PROBLEM STATEMENT. Set down the lines of the data exactly, starting at the first and stopping after the line containing "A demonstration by".

RECORDED DATA.
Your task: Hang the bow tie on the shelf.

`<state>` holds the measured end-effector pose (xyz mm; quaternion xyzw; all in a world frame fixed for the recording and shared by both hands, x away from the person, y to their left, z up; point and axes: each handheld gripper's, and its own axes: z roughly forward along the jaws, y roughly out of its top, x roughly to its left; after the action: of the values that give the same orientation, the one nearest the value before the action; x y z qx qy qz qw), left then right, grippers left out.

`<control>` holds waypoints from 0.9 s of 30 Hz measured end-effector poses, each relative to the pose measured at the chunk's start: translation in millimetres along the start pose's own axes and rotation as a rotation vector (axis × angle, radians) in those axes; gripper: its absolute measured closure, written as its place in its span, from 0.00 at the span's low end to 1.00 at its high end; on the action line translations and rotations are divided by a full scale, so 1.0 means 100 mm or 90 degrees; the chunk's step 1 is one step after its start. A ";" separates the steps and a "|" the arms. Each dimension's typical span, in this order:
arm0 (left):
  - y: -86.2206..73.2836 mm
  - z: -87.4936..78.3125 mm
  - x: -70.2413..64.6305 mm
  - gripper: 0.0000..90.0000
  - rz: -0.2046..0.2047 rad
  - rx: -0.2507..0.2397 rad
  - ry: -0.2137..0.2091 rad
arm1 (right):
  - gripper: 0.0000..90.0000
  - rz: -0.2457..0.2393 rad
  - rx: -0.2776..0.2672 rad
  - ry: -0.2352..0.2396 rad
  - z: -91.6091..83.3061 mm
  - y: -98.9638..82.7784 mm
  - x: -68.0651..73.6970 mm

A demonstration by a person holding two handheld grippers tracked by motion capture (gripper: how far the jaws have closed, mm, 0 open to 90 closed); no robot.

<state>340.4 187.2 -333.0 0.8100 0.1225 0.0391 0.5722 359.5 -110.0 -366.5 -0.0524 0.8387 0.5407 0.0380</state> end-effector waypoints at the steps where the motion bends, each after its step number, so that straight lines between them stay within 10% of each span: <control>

RESULT OF THE EXERCISE.
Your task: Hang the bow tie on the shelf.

`<state>` holds the measured end-effector pose (xyz mm; quaternion xyzw; all in a world frame fixed for the recording and shared by both hands, x away from the person, y to their left, z up; point and axes: each handheld gripper's, and its own axes: z roughly forward along the jaws, y roughly out of its top, x roughly to its left; after the action: of the values that give the same orientation, the one nearest the value before the action; x y z qx qy qz qw), left then right, grippers left out.

`<control>` holds waypoints from 0.9 s of 30 Hz measured end-effector poses, each relative to the pose measured at the chunk's start: translation in millimetres along the start pose's own axes and rotation as a rotation vector (axis × angle, radians) in those axes; gripper: its absolute measured closure, written as its place in its span, from 0.00 at the span's low end to 1.00 at its high end; on the action line translations and rotations are divided by a full scale, so 1.0 means 100 mm or 90 degrees; the chunk's step 1 is one step after its start. A ";" separates the steps and a "|" the arms. Each dimension's typical span, in this order:
arm0 (left):
  - y: -86.2206..73.2836 mm
  - z: -87.4936..78.3125 mm
  - x: -70.2413..64.6305 mm
  - gripper: 0.0000..90.0000
  - rz: -0.2046..0.2047 rad
  - rx: -0.2507..0.2397 rad
  - ry: -0.2137..0.2091 rad
arm1 (right):
  - gripper: 0.0000..90.0000
  - rz: -0.2457..0.2393 rad
  - rx: -0.2776..0.2672 rad
  - ry: -0.2352..0.2396 rad
  - z: -91.6091..83.3061 mm
  - y: -98.9638..82.7784 mm
  - x: -68.0651..73.6970 mm

A demonstration by a person holding two handheld grippers tracked by motion capture (gripper: how far the jaws have closed, mm, 0 open to 90 closed); no robot.

This response is complete, and nothing else is pending.